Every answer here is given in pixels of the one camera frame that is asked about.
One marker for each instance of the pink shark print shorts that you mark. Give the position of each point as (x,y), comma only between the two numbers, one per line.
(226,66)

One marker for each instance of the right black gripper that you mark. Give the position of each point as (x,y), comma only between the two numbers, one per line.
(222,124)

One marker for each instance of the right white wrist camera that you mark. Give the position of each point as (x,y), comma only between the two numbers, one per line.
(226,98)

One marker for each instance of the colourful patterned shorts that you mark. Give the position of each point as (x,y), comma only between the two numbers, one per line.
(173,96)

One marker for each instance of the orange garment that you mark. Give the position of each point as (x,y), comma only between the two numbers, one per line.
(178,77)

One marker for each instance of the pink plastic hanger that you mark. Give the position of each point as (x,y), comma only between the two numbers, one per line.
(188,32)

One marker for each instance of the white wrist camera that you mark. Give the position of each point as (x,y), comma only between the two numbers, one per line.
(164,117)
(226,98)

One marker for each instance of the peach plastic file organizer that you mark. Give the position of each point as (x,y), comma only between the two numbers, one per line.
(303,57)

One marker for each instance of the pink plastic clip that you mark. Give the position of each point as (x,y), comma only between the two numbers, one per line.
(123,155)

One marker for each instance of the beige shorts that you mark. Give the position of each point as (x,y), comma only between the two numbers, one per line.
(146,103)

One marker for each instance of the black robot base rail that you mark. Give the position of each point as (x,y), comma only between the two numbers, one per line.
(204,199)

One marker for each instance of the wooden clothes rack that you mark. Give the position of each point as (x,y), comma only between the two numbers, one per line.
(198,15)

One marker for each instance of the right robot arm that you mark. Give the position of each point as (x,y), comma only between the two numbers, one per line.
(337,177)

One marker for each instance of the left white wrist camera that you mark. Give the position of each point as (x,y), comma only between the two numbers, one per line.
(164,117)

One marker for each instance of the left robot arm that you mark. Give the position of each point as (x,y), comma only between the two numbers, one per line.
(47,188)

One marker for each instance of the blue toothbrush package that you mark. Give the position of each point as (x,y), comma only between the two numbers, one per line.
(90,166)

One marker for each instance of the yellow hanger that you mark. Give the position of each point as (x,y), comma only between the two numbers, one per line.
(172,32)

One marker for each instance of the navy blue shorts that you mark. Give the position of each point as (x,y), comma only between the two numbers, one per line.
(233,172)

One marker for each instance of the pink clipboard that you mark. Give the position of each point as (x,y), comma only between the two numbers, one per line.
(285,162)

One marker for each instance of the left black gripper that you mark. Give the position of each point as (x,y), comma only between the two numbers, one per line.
....
#### Task brief
Exactly as they appear above, return all of the records.

#### Written solution
Every answer here is given in pixels of the one camera frame that is asked about.
One marker for each instance of the pink shark print shorts that you mark. Give the position of each point as (x,y), comma only between the two numbers, one per line.
(226,66)

One marker for each instance of the right black gripper that you mark. Give the position of each point as (x,y), comma only between the two numbers, one per line.
(222,124)

One marker for each instance of the right white wrist camera that you mark. Give the position of each point as (x,y), comma only between the two numbers, one per line.
(226,98)

One marker for each instance of the colourful patterned shorts that you mark. Give the position of each point as (x,y), comma only between the two numbers, one per line.
(173,96)

One marker for each instance of the orange garment that you mark. Give the position of each point as (x,y), comma only between the two numbers, one per line.
(178,77)

One marker for each instance of the pink plastic hanger that you mark. Give the position of each point as (x,y), comma only between the two numbers, one per line.
(188,32)

One marker for each instance of the white wrist camera that you mark. Give the position of each point as (x,y), comma only between the two numbers, one per line.
(164,117)
(226,98)

One marker for each instance of the peach plastic file organizer that you mark. Give the position of each point as (x,y), comma only between the two numbers, one per line.
(303,57)

One marker for each instance of the pink plastic clip that you mark. Give the position of each point as (x,y), comma only between the two numbers, one per line.
(123,155)

One marker for each instance of the beige shorts that you mark. Give the position of each point as (x,y), comma only between the two numbers, one per line.
(146,103)

One marker for each instance of the black robot base rail that you mark. Give the position of each point as (x,y), comma only between the two numbers, one per line.
(204,199)

One marker for each instance of the wooden clothes rack that you mark. Give the position of each point as (x,y), comma only between the two numbers, one per line.
(198,15)

One marker for each instance of the right robot arm that you mark. Give the position of each point as (x,y), comma only between the two numbers, one per line.
(337,177)

One marker for each instance of the left white wrist camera that you mark. Give the position of each point as (x,y), comma only between the two numbers, one per line.
(164,117)

One marker for each instance of the left robot arm that you mark. Give the position of each point as (x,y), comma only between the two numbers, one per line.
(47,188)

One marker for each instance of the blue toothbrush package that you mark. Give the position of each point as (x,y), comma only between the two numbers, one per line.
(90,166)

One marker for each instance of the yellow hanger that you mark. Give the position of each point as (x,y), comma only between the two numbers, one per line.
(172,32)

One marker for each instance of the navy blue shorts that you mark. Give the position of each point as (x,y), comma only between the two numbers, one per line.
(233,172)

One marker for each instance of the pink clipboard that you mark. Give the position of each point as (x,y), comma only between the two numbers, one per line.
(285,162)

One marker for each instance of the left black gripper that you mark. Give the position of each point as (x,y), comma only between the two numbers, one per line.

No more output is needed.